Abnousse Shalmani, journaliste et écrivaine. 2 janvier 2023
[Les éléments de la revue de presse sont sélectionnés à titre informatif et ne reflètent pas nécessairement la position du Comité Laïcité République.]
Lire "Affaire Bastien Vivès : le wokisme, ça n’existe pas… Quelle blague ! Par Abnousse Shalmani".
"Mais non enfin ! Quel wokisme ? Cela n’existe que dans l’esprit dérangé de militants fascistes ! Et même si ça existait pour de vrai, serait-ce négatif ? Ce sont les nouvelles Lumières ! L’éveil face aux discriminations qu’il faut combattre, comme nos aïeuls luttaient contre les nazis ! La "cancel culture" ? Quelle cancel culture ? Ah ! Vous parlez de cette démarche si saine qui consiste à effacer tout ce qui peut bousculer, blesser, rappeler les pages les plus sombres de l’Histoire ? Mais ce n’est pas de la "cancel culture" ! Vous n’y êtes pas du tout !

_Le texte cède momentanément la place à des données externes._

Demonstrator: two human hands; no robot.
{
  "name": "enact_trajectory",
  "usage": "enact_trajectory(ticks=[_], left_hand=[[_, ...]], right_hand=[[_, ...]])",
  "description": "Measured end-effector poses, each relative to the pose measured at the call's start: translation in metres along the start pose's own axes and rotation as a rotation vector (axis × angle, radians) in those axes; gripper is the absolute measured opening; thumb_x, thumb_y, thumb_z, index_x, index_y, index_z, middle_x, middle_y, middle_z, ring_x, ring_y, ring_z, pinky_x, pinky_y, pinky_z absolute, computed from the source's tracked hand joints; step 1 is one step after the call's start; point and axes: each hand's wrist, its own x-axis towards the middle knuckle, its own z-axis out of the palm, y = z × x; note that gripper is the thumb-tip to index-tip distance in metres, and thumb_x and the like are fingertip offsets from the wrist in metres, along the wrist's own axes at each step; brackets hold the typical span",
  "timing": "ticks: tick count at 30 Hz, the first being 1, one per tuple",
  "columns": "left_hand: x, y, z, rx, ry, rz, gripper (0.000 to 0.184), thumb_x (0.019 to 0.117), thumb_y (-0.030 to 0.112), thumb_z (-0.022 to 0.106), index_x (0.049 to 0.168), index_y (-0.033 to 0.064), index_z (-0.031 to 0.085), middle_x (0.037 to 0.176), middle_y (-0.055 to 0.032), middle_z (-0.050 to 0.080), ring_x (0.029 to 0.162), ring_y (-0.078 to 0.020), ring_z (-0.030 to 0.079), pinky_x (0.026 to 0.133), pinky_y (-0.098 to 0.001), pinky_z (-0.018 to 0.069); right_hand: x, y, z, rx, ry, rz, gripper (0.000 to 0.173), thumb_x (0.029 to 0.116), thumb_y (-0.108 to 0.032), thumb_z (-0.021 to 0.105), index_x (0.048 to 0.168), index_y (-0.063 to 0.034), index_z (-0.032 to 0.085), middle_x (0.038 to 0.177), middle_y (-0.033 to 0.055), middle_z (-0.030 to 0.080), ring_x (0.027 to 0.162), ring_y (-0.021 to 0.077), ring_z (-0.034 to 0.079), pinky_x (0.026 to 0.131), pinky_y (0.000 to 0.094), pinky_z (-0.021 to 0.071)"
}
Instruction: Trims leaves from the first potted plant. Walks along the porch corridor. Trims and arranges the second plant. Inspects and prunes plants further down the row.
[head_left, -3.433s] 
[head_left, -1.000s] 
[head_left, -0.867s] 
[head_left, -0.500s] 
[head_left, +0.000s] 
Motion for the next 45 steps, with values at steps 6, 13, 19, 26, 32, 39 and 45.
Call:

Ce que vous appelez "cancel culture" est une bienveillance : la prise en compte des sensibilités de tous les individus, la reconnaissance des petites blessures quotidiennes, l’effacement des mots, personnages, monuments qui offusquent, braquent, tuent à petit feu ! Vraiment, vous n’y êtes pas, vous refusez le progrès, l’humanité, l’avenir débarrassé des scories malsaines du passé ! Vraiment ?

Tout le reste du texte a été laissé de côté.